Before the first rsync into a Git checkout, Crabbox tries to seed the remote worktree from the local origin remote so the first sync is a dirty-tree overlay instead of a full source upload. Project-specific excludes can live in .crabboxignore or sync.exclude in crabbox.yaml / .crabbox.yaml; env forwarding and base ref belong in config.
After sync, Crabbox runs a remote sanity check. If the remote checkout reports at least 200 tracked deletions, Crabbox fails before running tests unless local CRABBOX_ALLOW_MASS_DELETIONS=1 is set.
When a coordinator is configured, Crabbox records each remote command as a run history item. crabbox history lists those records and crabbox logs <run-id> prints retained remote output. Log retention is intentionally bounded so a noisy command cannot fill Durable Object storage.

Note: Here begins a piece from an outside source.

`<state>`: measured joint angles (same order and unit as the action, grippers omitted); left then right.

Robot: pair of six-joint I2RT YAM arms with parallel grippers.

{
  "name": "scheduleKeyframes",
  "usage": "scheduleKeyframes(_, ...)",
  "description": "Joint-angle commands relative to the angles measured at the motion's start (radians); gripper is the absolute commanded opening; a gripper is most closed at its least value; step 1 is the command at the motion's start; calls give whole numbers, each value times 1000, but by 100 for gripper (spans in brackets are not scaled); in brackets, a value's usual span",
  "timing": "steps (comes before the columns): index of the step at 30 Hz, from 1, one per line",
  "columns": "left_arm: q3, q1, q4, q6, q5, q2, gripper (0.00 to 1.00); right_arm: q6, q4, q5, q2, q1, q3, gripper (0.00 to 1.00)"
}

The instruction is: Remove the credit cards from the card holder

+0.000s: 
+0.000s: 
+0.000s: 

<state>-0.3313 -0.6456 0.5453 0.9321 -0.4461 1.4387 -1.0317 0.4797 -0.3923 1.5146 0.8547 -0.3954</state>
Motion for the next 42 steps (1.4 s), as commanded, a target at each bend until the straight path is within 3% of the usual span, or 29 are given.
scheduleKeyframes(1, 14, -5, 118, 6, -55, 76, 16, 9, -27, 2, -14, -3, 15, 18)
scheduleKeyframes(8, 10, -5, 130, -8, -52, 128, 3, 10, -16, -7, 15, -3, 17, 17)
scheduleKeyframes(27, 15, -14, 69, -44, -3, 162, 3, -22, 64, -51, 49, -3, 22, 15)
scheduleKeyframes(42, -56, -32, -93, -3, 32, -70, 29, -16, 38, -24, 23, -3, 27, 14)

Add --junit <path> or configure results.junit to attach JUnit XML summaries to the run record. crabbox results <run-id> then prints failed tests without reading the raw log.
Use crabbox sync-plan to inspect the same local manifest without leasing a box when a sync estimate looks unexpectedly large.
Flags:
--id <lease-id-or-slug>
--provider hetzner|aws|azure|ssh|blacksmith-testbox|daytona|islo
--target linux|macos|windows
--windows-mode normal|wsl2
--static-host <host>
--static-user <user>
--static-port <port>
--static-work-root <path>
--profile <name>
--class <name>
--type <provider-type>
--market spot|on-demand
--ttl <duration>
--idle-timeout <duration>
--desktop
--browser
--code
--tailscale
--tailscale-tags <comma-separated tags>
--tailscale-hostname-template <template>
--tailscale-auth-key-env <env-var>
--tailscale-exit-node <name-or-100.x>
--tailscale-exit-node-allow-lan-access
--network auto|tailscale|public
--keep
--no-sync
--sync-only
--force-sync-large
--shell
--checksum
--debug
--junit <comma-separated remote XML paths>
--reclaim
--timing-json
--blacksmith-org <org>
--blacksmith-workflow <file|name|id>
--blacksmith-job <job>
--blacksmith-ref <ref>
--idle-timeout controls inactivity expiry, default 30m. --ttl remains the maximum wall-clock lifetime, default 90m.
Crabbox records a local repo claim for each reused lease. If a lease is already claimed by another repo, use --reclaim to move the claim intentionally.
--code provisions or requires a Linux lease with code-server installed. Use
crabbox code --id <lease> to expose the editor through the authenticated
portal.
For AWS one-shot leases, --market overrides capacity.market for this run.
Explicit --type keeps exact-type semantics; Crabbox reports why that type
failed rather than falling back to a different size.
Blacksmith Testbox mode does not support --sync-only; Blacksmith owns its own sync behavior.